Exercise directions:
Retype the data below exactly; skip every image.

[Start of Attachment]

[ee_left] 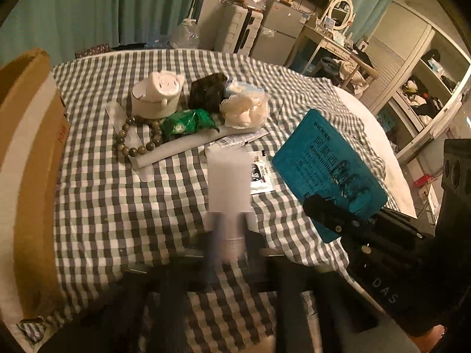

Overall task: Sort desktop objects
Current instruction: 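Carry the bottle and blister pack over the cardboard box and open both tools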

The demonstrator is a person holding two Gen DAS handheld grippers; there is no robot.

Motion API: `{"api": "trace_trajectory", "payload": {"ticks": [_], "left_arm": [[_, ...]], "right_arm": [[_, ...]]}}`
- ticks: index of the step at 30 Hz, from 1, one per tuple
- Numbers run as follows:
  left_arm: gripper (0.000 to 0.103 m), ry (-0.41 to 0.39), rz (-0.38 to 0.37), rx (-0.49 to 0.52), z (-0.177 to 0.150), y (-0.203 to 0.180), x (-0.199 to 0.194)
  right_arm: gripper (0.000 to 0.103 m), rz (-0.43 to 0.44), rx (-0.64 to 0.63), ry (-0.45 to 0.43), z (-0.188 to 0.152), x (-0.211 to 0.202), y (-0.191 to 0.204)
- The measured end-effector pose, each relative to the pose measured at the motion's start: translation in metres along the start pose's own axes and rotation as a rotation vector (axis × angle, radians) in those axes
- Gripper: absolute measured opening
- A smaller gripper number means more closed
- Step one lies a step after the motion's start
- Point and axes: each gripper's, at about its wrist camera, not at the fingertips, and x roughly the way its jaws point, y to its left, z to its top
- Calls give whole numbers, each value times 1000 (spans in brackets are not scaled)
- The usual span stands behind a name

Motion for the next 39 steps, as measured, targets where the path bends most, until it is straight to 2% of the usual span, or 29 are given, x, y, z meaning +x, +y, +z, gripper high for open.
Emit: {"api": "trace_trajectory", "payload": {"ticks": [3,6,8,10,11,15,17,21,27,30,32,36,39], "left_arm": [[5,28,16,23,0,-4,7],[9,108,54,34,-9,-2,32],[18,136,52,12,-17,0,48],[47,146,57,1,-20,-1,59],[51,149,68,3,-20,-2,64],[52,207,50,6,-16,-6,90],[49,231,57,10,-13,-7,101],[48,215,30,8,-12,-7,95],[48,75,12,-28,3,-8,37],[48,-25,0,-29,19,-10,-13],[48,-122,-29,-47,32,-7,-62],[48,-239,-2,-35,51,3,-140],[48,-270,38,-18,68,16,-187]], "right_arm": [[9,-5,-15,-6,-3,-11,7],[9,0,-11,-4,-7,-13,11],[9,-3,-8,1,-11,-11,9],[9,1,4,8,-14,-10,5],[9,2,13,15,-16,-8,1],[9,1,44,41,-21,1,-12],[9,2,63,48,-22,4,-18],[9,-3,90,56,-24,6,-27],[9,-19,80,31,-16,-9,-19],[9,-18,77,-5,-1,-29,-9],[9,-3,75,-37,11,-45,0],[9,35,17,-119,43,-81,37],[9,88,-45,-163,67,-100,78]]}}
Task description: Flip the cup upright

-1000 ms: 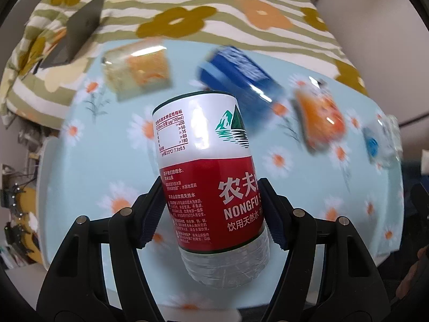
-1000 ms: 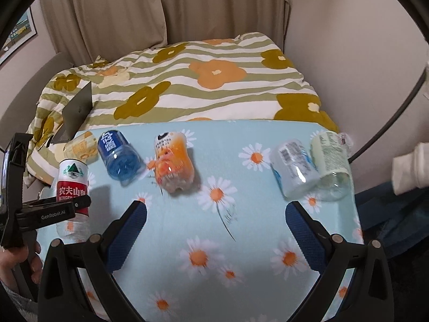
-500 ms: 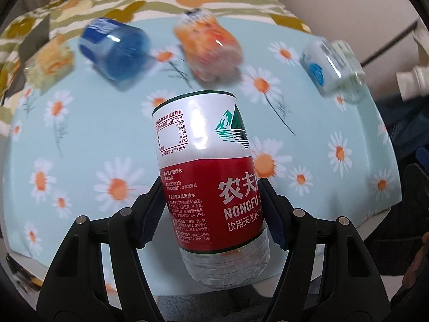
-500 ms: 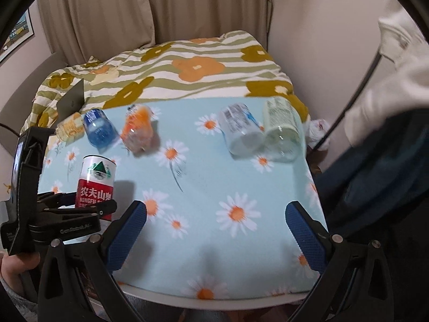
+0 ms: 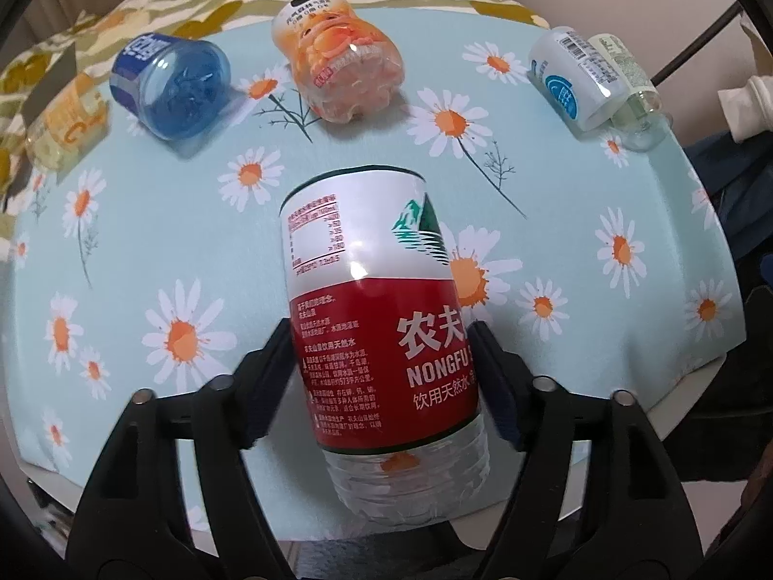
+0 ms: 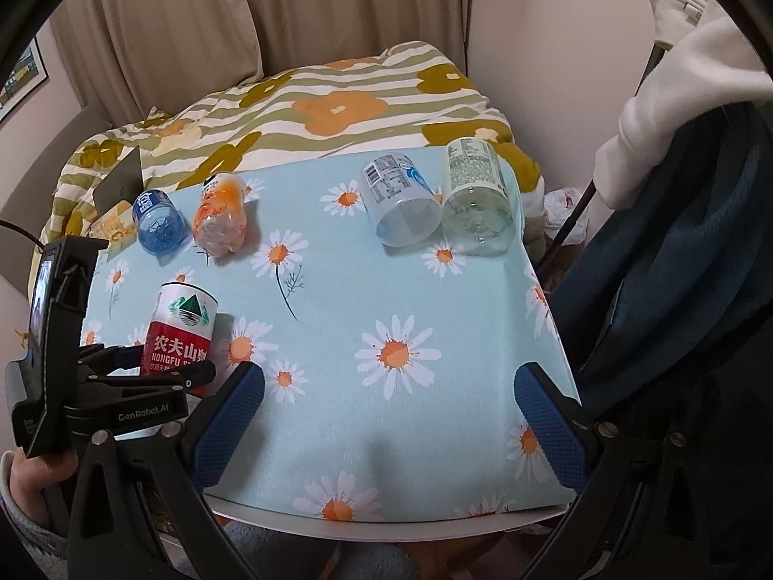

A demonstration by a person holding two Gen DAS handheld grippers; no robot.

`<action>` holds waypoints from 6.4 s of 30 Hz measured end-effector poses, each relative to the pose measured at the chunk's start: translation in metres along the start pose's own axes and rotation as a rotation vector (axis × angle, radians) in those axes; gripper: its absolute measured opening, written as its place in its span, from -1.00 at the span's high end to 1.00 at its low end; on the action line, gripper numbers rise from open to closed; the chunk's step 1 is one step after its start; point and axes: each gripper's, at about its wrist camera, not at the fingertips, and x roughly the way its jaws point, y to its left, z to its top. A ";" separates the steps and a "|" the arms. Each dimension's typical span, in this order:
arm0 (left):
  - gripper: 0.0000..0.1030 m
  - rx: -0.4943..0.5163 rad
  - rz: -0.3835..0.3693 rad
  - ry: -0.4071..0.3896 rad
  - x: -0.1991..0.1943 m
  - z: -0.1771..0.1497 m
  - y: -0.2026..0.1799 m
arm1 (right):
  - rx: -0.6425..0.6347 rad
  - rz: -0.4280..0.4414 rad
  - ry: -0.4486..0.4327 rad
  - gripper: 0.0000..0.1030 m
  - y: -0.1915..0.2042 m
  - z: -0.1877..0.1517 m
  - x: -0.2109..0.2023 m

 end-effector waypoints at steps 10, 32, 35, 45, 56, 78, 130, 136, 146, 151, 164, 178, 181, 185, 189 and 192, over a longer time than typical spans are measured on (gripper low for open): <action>-1.00 -0.083 0.042 -0.086 -0.062 -0.006 0.019 | -0.025 0.068 0.004 -1.00 0.004 0.019 -0.017; -1.00 -0.229 0.010 -0.077 -0.085 -0.048 0.154 | -0.186 0.272 0.518 -0.86 0.146 0.079 0.103; -1.00 -0.252 -0.005 -0.069 -0.079 -0.048 0.170 | -0.111 0.294 0.603 -0.67 0.148 0.079 0.127; -1.00 -0.283 -0.040 -0.044 -0.062 -0.045 0.194 | -0.029 0.293 0.718 -0.37 0.155 0.076 0.161; -1.00 -0.271 -0.039 -0.037 -0.061 -0.042 0.194 | -0.002 0.298 0.723 -0.09 0.156 0.070 0.168; -1.00 -0.172 0.054 -0.169 -0.104 -0.030 0.177 | -0.042 0.219 -0.237 -0.08 0.156 0.060 0.019; -1.00 -0.101 0.087 -0.237 -0.101 -0.066 0.166 | -0.121 0.130 -0.380 -0.96 0.169 -0.030 0.027; -1.00 -0.099 0.086 -0.282 -0.135 -0.066 0.153 | -0.129 0.129 -0.352 -0.96 0.160 -0.018 -0.008; -1.00 -0.149 0.087 -0.363 -0.211 -0.092 0.107 | -0.116 0.106 -0.232 -0.96 0.120 -0.004 -0.091; -1.00 -0.136 0.119 -0.388 -0.232 -0.107 0.082 | -0.077 0.073 -0.150 -0.96 0.096 -0.008 -0.114; -1.00 -0.132 0.159 -0.418 -0.238 -0.120 0.064 | -0.067 0.050 -0.113 -0.96 0.077 -0.027 -0.117; -1.00 -0.125 0.162 -0.427 -0.242 -0.124 0.060 | -0.064 0.029 -0.123 -0.96 0.072 -0.026 -0.120; -1.00 -0.123 0.167 -0.431 -0.243 -0.124 0.058 | -0.065 0.027 -0.123 -0.96 0.071 -0.025 -0.119; -1.00 -0.123 0.170 -0.433 -0.244 -0.122 0.057 | -0.067 0.027 -0.124 -0.96 0.072 -0.025 -0.120; -1.00 -0.123 0.171 -0.432 -0.244 -0.121 0.057 | -0.066 0.025 -0.124 -0.96 0.072 -0.025 -0.120; -1.00 -0.124 0.170 -0.432 -0.243 -0.121 0.057 | -0.066 0.024 -0.124 -0.96 0.072 -0.025 -0.120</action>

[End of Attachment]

Response:
[ee_left] 

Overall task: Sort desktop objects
Current instruction: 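Carry the bottle and blister pack over the cardboard box and open both tools
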
The demonstrator is a person holding two Gen DAS handheld grippers; there is no robot.

Motion API: `{"api": "trace_trajectory", "payload": {"ticks": [_], "left_arm": [[_, ...]], "right_arm": [[_, ...]]}}`
- ticks: index of the step at 30 Hz, from 1, one per tuple
- Numbers run as follows:
  left_arm: gripper (0.000 to 0.103 m), ry (-0.41 to 0.39), rz (-0.38 to 0.37), rx (-0.49 to 0.52), z (-0.177 to 0.150), y (-0.203 to 0.180), x (-0.199 to 0.194)
  right_arm: gripper (0.000 to 0.103 m), rz (-0.43 to 0.44), rx (-0.64 to 0.63), ry (-0.45 to 0.43), z (-0.188 to 0.152), x (-0.211 to 0.202), y (-0.191 to 0.204)
- The measured end-effector pose, each relative to the pose measured at the motion's start: translation in metres along the start pose's own axes and rotation as a rotation vector (axis × angle, radians) in those axes
- Gripper: absolute measured opening
- A smaller gripper number means more closed
- Step one lies a step after the motion's start
- Point and axes: each gripper's, at about its wrist camera, not at the fingertips, and x roughly the way its jaws point, y to its left, z to its top
- Calls give whole numbers, each value times 1000 (spans in brackets are not scaled)
- The usual span stands behind a name

Motion for the next 39 steps, as measured, targets where the path bends most, until it is straight to 2% of the usual span, or 29 are given, x, y, z meaning +x, +y, +z, gripper high for open.
Emit: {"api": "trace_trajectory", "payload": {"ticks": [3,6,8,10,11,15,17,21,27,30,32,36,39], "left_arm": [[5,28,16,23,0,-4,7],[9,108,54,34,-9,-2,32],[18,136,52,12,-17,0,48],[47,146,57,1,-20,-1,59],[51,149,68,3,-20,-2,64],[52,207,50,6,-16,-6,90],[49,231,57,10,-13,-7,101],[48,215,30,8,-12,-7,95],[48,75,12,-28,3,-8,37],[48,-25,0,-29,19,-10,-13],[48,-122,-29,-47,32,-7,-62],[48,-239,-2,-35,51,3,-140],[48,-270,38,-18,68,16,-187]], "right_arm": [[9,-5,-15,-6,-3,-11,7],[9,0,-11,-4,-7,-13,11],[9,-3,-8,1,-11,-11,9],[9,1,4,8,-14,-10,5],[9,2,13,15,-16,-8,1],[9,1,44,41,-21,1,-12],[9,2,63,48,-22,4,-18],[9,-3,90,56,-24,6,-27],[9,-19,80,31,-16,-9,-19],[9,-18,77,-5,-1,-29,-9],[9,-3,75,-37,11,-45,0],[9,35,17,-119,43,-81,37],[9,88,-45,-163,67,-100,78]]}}
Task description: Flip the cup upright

-1000 ms: 
-1000 ms: 
-500 ms: 
-500 ms: 
+0 ms: 
+0 ms: 

A demonstration by a person holding two Gen DAS handheld grippers; no robot.

`<action>` holds waypoints from 6.4 s of 30 Hz measured end-effector poses, each relative to the pose measured at the chunk's start: translation in metres along the start pose's own axes and rotation as a rotation vector (axis × angle, radians) in those axes; gripper: its absolute measured opening, written as its place in its span, from -1.00 at the span's high end to 1.00 at its low end; on the action line, gripper numbers rise from open to closed; the chunk's step 1 is one step after its start; point and axes: each gripper's, at about its wrist camera, not at the fingertips, and x roughly the way its jaws point, y to its left, z to its top. A ";" separates the steps and a "|" the arms. Each dimension's typical span, in this order:
arm0 (left):
  - gripper: 0.0000..0.1030 m
  - rx: -0.4943..0.5163 rad
  - rz: -0.3835..0.3693 rad
  - ry: -0.4071..0.3896 rad
  - x: -0.1991..0.1943 m
  - z: -0.1771..0.1497 m
  - y: -0.2026..0.1799 m
arm1 (right):
  - rx: -0.6425..0.6347 rad
  - rz: -0.4280..0.4414 rad
  - ry: -0.4486..0.4327 rad
  - gripper: 0.0000..0.1030 m
  - y: -0.1915..0.2042 m
  - z: -0.1877..0.1517 m
  - x: -0.2109..0.2023 m

 end-effector waypoints at steps 10, 32, 35, 45, 56, 78, 130, 136, 146, 151, 164, 178, 181, 185, 189 and 192, over a longer time than typical spans are measured on (gripper low for open): <action>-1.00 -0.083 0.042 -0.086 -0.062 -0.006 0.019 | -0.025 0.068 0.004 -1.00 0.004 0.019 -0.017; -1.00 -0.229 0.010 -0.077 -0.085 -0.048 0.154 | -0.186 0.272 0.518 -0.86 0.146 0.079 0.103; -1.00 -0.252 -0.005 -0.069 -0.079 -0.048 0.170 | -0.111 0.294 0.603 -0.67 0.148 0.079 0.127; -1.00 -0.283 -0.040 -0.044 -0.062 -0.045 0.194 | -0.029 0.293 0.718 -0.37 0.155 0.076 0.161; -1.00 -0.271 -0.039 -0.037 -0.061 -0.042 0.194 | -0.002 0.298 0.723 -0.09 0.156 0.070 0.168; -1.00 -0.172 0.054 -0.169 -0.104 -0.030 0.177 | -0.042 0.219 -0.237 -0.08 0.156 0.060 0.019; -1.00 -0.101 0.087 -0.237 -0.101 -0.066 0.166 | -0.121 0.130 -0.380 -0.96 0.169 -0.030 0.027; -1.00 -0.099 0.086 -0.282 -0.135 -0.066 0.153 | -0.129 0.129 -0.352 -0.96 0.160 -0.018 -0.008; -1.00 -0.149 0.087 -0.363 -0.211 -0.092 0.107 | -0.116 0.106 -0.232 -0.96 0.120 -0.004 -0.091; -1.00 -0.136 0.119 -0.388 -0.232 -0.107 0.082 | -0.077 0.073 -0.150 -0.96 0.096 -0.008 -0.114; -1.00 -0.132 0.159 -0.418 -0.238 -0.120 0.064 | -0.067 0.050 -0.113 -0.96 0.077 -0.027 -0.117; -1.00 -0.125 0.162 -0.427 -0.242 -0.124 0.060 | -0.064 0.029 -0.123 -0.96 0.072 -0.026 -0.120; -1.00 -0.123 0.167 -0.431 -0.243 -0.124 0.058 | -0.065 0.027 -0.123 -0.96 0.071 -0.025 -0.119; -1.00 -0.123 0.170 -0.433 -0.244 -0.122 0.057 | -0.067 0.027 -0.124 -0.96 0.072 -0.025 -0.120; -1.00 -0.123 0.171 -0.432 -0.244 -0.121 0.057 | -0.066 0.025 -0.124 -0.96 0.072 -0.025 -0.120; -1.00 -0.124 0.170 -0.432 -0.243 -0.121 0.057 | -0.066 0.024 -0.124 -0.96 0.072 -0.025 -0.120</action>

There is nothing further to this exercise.